**Task goal:**
Restate the data word for word and leave the images out.

**Records for this exercise:**
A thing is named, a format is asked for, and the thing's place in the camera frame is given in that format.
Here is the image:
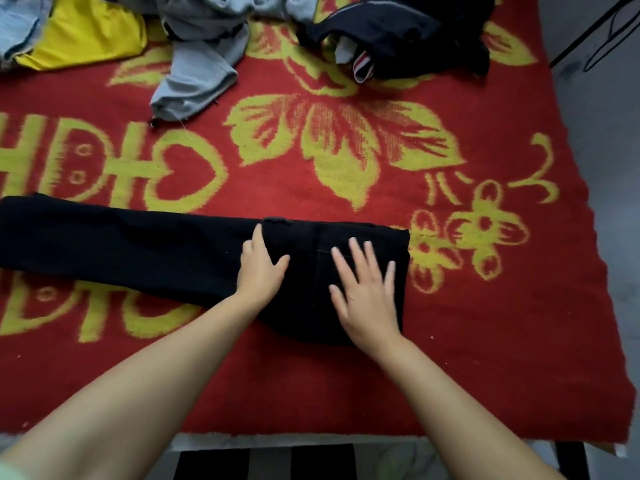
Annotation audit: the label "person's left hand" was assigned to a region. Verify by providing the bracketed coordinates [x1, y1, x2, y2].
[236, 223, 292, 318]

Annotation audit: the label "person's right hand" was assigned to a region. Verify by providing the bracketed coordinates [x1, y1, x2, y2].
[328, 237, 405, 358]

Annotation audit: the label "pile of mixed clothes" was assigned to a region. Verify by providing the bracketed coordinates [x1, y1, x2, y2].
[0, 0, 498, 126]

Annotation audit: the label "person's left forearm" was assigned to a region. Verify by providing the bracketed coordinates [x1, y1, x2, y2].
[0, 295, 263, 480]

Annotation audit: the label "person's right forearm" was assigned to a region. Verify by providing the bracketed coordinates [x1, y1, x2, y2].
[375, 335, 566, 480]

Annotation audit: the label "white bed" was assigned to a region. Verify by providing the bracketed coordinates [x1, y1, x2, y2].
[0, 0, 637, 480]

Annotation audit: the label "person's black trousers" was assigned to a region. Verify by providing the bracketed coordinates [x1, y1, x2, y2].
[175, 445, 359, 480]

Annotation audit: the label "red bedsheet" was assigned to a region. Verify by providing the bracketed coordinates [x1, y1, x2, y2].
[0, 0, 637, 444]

**Result of this task:**
A thing is named, a format is asked for, and the thing's place in the camera frame is given in that format.
Here is the image:
Annotation audit: the label "person's left hand" was assigned to a region. Verify by providing the bracketed coordinates [x1, y1, x2, y2].
[236, 223, 292, 318]

Annotation audit: the label "person's right hand" was assigned to a region. Verify by providing the bracketed coordinates [x1, y1, x2, y2].
[328, 237, 405, 358]

Annotation audit: the label "pile of mixed clothes" was assigned to a region. Verify by providing the bracketed coordinates [x1, y1, x2, y2].
[0, 0, 498, 126]

Annotation audit: the label "person's left forearm" was assigned to a region. Verify by providing the bracketed coordinates [x1, y1, x2, y2].
[0, 295, 263, 480]

Annotation audit: the label "person's right forearm" was assigned to a region. Verify by providing the bracketed coordinates [x1, y1, x2, y2].
[375, 335, 566, 480]

Annotation audit: the label "white bed" was assigned to a region. Verify by providing the bracketed coordinates [x1, y1, x2, y2].
[0, 0, 637, 480]

Annotation audit: the label "person's black trousers" was assigned to a region. Verify by providing the bracketed coordinates [x1, y1, x2, y2].
[175, 445, 359, 480]

Annotation audit: the label "red bedsheet" was assigned to a region. Verify by providing the bracketed coordinates [x1, y1, x2, y2].
[0, 0, 637, 444]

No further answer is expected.